Central States, Southeast and Southwest Areas Pension Fund (“Central States”)
is a multi-employer pension fund subject to the federal labor laws and the Employee
Retirement Income Security Act (“ERISA”). See 29 U.S.C. §§ 186(c)(5), 1301(a)(3),
1322a, 1341a, 1381. CRST Flatbed, Inc., and CRST Van Expedited, Inc.
(collectively, “CRST”), are interstate trucking companies that entered into collective
bargaining agreements with local unions which require CRST to make defined benefit
contributions to Central States on behalf of their employees. Central States expelled
CRST for violating Central States’s “adverse selection” policy.
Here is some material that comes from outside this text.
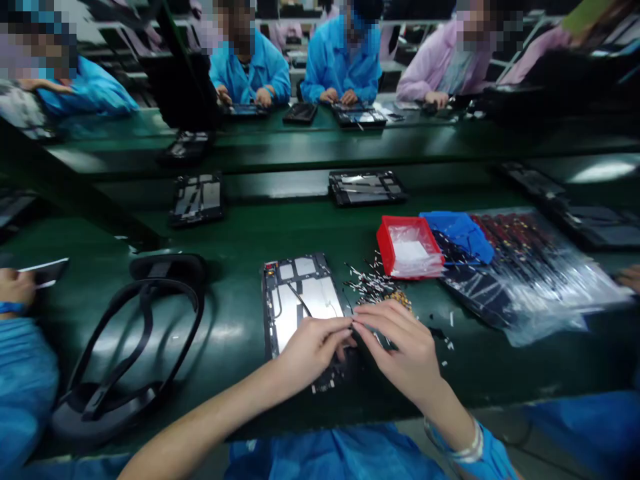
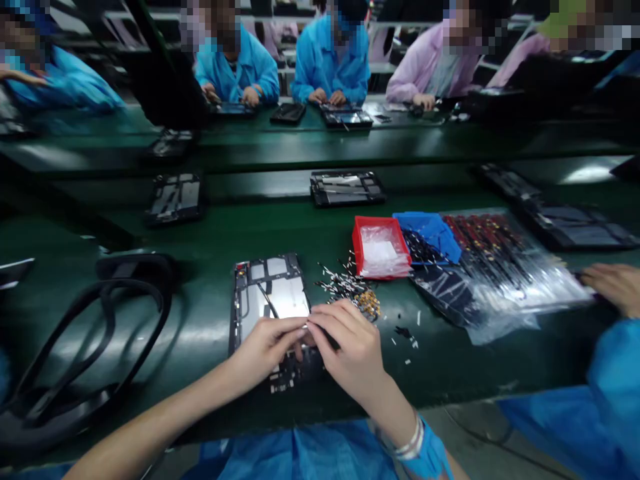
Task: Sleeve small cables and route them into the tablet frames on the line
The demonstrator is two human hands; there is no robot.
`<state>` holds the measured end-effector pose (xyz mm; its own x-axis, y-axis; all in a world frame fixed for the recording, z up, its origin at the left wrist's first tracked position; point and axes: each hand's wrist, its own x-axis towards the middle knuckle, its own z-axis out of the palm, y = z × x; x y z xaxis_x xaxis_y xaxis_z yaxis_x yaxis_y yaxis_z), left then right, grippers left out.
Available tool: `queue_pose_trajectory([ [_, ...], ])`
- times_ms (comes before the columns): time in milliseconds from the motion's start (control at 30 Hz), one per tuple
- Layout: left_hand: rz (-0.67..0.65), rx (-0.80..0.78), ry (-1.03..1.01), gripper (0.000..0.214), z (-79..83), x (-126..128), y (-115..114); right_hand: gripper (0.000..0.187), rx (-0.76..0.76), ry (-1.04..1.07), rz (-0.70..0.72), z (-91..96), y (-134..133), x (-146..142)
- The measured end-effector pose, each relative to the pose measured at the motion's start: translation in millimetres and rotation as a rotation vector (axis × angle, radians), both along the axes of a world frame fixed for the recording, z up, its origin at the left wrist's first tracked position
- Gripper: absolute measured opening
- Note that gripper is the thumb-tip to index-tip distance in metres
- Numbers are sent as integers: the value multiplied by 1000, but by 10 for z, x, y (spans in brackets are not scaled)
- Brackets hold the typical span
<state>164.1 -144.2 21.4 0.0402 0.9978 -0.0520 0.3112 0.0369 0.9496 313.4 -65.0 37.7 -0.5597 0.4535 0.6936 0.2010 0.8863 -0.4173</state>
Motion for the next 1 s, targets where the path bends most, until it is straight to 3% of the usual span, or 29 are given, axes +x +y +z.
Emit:
queue_pose_trajectory([
  [267, -127, 198, 249, 37, -70, -145, 116, 15, -202, -162, 154, 140, 240, 7],
  [433, -125, 201, 249, 43, -64, -191, 166, 14, -165, -179, 181, 181, 333, -23],
  [500, -62, 77, 65, 36, -69, -204, 180, 11, -54, -146, 93, 135, 503, 8],
  [567, 19, -71, -161, 28, -89, -218, 203, 9, 119, -100, -117, 69, 755, 68],
  [633, 72, -155, -303, 31, -127, -235, 239, 20, 345, -122, -410, 11, 990, 119],
  [700, 100, -186, -385, 36, -173, -252, 280, 28, 468, -199, -508, -19, 1074, 114],
  [767, 129, -204, -461, 41, -214, -261, 314, 19, 454, -180, -417, -30, 945, 33],
  [867, 150, -192, -531, 48, -242, -255, 328, 11, 316, -100, -103, -55, 515, -176],
  [1000, 137, -149, -552, 49, -216, -225, 296, 14, 253, -133, -27, -113, 158, -372],
])
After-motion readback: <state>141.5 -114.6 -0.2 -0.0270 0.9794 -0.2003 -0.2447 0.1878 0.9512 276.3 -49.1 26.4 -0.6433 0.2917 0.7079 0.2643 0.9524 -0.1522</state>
CRST and affected
union member employees including Lee Borntrager commenced this action, seeking
an order declaring that CRST was wrongfully expelled and other relief.
Central States moved to dismiss the complaint, arguing that the district court
lacked jurisdiction over the wrongful expulsion claim. After denying that motion, the
court remanded the matter to the Central States Trustees “for further development of
the record” and ordered the Trustees “to allow the plaintiffs discovery” on the adverse
selection issue. Central States appeals the remand and discovery order. CRST moved
to dismiss the appeal on the ground that the order is not a final decision under either
28 U.S.C. § 1291 or the collateral order doctrine. We deferred consideration of the
motion to dismiss until the appeal was briefed and argued. For the following reasons,
we now grant the motion and dismiss the appeal for lack of appellate jurisdiction.
I. Background.
To place this rather unusual jurisdiction issue in proper context, we briefly
review the factual and legal setting, the claims asserted in the lawsuit, and the
relevant rulings of the district court.
A. The Expulsion. In their collective bargaining agreements, CRST and the
local unions agreed to be bound by the Trust Agreement that created Central States.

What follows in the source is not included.